■ PROBLEM TO SOLVE
The required output is every line from the one with "right gripper right" through the final line of the data below, unchanged.

(Stored items from a collection)
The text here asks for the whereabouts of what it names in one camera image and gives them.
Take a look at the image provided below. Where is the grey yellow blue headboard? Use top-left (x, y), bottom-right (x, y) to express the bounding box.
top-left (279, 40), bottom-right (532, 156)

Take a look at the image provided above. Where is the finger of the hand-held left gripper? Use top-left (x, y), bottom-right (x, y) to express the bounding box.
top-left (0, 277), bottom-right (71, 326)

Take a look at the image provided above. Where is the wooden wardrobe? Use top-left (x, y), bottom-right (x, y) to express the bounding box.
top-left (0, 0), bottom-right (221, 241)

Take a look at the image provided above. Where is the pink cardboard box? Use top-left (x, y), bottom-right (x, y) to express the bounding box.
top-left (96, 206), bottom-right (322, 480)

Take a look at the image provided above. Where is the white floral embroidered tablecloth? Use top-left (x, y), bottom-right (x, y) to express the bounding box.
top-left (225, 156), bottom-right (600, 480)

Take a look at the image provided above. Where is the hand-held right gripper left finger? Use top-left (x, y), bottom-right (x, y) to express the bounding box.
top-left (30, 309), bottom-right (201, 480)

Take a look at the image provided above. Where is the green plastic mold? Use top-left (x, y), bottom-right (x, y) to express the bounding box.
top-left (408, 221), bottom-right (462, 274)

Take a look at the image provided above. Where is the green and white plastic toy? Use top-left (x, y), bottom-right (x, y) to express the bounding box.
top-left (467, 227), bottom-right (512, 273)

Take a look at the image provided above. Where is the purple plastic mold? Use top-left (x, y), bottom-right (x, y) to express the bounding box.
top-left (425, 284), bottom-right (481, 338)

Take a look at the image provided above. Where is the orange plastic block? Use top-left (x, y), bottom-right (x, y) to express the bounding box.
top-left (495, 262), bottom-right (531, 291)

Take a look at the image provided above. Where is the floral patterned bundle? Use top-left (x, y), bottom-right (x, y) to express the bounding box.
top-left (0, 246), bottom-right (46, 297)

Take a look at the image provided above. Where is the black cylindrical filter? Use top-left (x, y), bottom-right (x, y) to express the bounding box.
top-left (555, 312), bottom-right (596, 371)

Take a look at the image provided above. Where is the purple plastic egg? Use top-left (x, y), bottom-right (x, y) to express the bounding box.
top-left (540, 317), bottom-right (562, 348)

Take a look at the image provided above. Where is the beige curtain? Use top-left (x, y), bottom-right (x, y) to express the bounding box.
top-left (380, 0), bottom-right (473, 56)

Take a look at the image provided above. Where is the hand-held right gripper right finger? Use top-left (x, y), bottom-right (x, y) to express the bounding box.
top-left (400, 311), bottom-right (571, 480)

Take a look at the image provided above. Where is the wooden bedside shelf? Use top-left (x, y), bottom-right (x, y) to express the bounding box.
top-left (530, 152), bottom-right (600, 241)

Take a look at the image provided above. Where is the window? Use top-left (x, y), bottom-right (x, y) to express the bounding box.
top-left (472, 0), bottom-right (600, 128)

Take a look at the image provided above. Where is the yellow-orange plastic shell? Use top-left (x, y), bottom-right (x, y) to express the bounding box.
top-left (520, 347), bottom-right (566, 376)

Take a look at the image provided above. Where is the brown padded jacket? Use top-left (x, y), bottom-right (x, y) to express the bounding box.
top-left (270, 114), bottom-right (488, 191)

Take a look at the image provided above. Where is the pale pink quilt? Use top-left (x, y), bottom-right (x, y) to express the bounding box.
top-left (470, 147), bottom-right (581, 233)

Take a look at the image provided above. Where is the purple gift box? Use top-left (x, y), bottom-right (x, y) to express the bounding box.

■ RESPONSE TO THE EXERCISE
Take a look at the image provided above. Where is the hand-held right gripper right finger? Use top-left (x, y), bottom-right (x, y) to express the bounding box.
top-left (400, 311), bottom-right (571, 480)

Take a look at the image provided above. Where is the wooden bedside shelf? Use top-left (x, y), bottom-right (x, y) to express the bounding box.
top-left (530, 152), bottom-right (600, 241)

Take a look at the image provided above. Where is the window? Use top-left (x, y), bottom-right (x, y) to express the bounding box.
top-left (472, 0), bottom-right (600, 128)

Take a look at the image provided above. Where is the yellow-orange plastic shell? Use top-left (x, y), bottom-right (x, y) to express the bounding box.
top-left (520, 347), bottom-right (566, 376)

Take a look at the image provided above. Where is the brown padded jacket? Use top-left (x, y), bottom-right (x, y) to express the bounding box.
top-left (270, 114), bottom-right (488, 191)

Take a look at the image provided above. Where is the pale pink quilt? Use top-left (x, y), bottom-right (x, y) to express the bounding box.
top-left (470, 147), bottom-right (581, 233)

Take a look at the image provided above. Where is the purple gift box? Use top-left (x, y), bottom-right (x, y) to express the bounding box.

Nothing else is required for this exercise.